Malloy wrote in a May 7, 2010, letter to the Department of Community Health that he billed the government for routine pregnancy services, but that he had never charged Medicaid for an abortion, and 25 percent of his patients left his office undecided about whether to have an abortion.
“It would be unfair to separate the facilities that submit the claims for these services that do not perform abortions from those that have the capability to provide that service even though the former had just as much knowledge as to the patients intent at the time the procedures were performed,” Malloy wrote in the letter, which is an exhibit in his criminal case.
Nancy Boothe, executive director for Atlanta’s Feminist Women’s Health Center, which also provides abortions, said Malloy thought he was protected after he won a ruling from the administrative law judge.
“He presumed he had something in writing saying it was OK to do that,” Boothe said. “In the case of Dr.
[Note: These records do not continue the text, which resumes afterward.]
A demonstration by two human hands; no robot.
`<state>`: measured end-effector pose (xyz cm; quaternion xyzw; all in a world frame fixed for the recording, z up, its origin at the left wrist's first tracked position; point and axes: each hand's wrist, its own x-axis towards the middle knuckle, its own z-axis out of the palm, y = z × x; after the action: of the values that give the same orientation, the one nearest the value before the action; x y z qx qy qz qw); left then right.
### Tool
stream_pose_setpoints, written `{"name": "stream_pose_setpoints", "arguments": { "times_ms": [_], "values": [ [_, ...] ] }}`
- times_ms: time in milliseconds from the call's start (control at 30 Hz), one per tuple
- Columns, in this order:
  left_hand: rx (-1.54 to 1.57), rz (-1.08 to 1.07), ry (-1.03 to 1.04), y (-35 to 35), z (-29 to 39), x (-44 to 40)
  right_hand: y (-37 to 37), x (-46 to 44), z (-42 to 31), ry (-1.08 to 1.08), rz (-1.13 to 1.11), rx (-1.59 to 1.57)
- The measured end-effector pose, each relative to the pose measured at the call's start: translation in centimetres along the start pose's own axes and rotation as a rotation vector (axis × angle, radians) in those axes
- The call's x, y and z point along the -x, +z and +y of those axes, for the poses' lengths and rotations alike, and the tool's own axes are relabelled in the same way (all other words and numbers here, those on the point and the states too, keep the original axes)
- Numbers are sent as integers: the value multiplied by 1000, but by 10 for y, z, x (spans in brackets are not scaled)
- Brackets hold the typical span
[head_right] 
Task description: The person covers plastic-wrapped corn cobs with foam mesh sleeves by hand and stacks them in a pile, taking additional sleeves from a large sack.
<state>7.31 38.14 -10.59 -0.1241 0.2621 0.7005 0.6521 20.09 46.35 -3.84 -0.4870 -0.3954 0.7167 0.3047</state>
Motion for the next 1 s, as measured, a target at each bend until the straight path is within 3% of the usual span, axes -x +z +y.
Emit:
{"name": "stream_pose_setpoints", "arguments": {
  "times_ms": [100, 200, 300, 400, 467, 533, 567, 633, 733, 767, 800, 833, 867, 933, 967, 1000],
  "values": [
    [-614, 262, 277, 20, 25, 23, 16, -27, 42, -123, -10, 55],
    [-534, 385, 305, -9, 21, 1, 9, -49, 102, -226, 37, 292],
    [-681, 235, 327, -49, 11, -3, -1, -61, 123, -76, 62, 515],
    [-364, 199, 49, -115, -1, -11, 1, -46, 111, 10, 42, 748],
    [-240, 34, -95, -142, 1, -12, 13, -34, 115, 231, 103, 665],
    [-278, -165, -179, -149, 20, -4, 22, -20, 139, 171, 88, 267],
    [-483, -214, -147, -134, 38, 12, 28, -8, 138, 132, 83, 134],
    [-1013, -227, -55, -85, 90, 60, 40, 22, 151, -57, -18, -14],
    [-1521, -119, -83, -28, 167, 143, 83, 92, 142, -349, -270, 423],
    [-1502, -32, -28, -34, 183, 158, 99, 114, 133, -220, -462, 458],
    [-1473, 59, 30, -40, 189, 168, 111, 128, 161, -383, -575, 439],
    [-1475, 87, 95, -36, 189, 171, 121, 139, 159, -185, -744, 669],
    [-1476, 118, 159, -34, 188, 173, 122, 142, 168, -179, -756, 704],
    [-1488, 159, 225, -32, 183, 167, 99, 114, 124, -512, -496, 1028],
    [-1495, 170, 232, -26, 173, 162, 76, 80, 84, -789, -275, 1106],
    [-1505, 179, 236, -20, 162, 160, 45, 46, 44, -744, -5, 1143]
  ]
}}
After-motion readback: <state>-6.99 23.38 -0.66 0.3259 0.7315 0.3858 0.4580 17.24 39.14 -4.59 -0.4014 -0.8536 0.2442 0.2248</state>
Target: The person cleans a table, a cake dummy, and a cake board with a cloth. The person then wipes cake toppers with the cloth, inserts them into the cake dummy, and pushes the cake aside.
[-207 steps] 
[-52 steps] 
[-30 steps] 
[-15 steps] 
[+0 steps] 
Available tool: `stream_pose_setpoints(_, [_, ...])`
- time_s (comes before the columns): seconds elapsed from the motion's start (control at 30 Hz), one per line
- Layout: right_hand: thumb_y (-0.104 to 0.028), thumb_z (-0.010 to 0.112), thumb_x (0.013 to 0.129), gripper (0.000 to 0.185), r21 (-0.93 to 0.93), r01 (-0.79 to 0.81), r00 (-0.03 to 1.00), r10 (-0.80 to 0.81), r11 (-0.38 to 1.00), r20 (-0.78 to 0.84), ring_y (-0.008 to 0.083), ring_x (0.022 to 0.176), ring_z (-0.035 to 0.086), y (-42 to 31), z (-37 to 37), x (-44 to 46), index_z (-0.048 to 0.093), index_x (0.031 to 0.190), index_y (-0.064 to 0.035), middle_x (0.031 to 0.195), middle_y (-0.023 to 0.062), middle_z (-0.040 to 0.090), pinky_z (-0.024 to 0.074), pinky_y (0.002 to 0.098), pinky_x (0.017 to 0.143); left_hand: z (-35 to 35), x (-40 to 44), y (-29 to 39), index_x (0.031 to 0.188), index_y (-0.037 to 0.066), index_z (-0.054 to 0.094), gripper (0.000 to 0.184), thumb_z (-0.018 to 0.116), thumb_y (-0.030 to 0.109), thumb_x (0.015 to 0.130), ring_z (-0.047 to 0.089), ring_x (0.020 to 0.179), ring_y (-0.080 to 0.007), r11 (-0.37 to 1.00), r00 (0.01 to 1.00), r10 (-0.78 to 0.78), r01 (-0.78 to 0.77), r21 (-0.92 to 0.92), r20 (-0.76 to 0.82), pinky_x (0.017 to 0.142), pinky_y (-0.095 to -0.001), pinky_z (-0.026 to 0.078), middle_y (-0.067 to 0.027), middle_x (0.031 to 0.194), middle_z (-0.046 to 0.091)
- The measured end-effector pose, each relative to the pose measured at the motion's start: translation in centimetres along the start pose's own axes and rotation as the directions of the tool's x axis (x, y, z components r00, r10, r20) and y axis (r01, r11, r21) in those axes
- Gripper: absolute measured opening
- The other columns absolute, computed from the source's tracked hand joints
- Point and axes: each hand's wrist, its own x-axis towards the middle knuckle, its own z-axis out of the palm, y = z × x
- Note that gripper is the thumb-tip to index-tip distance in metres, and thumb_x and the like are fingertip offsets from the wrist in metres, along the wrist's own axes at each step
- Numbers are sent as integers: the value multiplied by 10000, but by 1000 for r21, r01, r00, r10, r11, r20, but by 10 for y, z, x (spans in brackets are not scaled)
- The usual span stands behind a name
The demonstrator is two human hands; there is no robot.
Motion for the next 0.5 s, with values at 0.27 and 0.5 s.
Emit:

Malloy, I believe it’s harassment. They’ve been after him for a long long time, and they seem not to be willing to give up.”
The Feminist Women’s Health Center doesn’t bill Medicaid for abortion-related services, Boothe said, because it would create a hassle, and she needs to choose her battles.
Suzanne Ward, spokeswoman for Georgia Right to Life, said laws barring government funding for elective abortions should be aggressively enforced.
“Abortion opens that door to the abuse of taxpayer funds,” Ward said. “The law is clear that federal funds are not to be used for elective abortions.”
Medical Association of Georgia Executive Director Donald Palmisano Jr. said he’s not aware of any widespread confusion among physicians about what can or can’t be billed under Medicaid.
“The Medical Association of Georgia doesn’t have a policy that addresses Medicaid billing in any specific way, but physicians should only submit bills for the work they perform,” Palmisano said.
According to the state Department of Public Health, Georgia lawmakers in 2007 changed the law so that in “all cases in which an ultrasound is performed prior to conducting an abortion or a pre-abortion screen, the woman must be offered the opportunity to view the ultrasound and listen to the fetal heart rate.”
The case on appeal to the Georgia Supreme Court is Malloy v. State, No. S13A0188.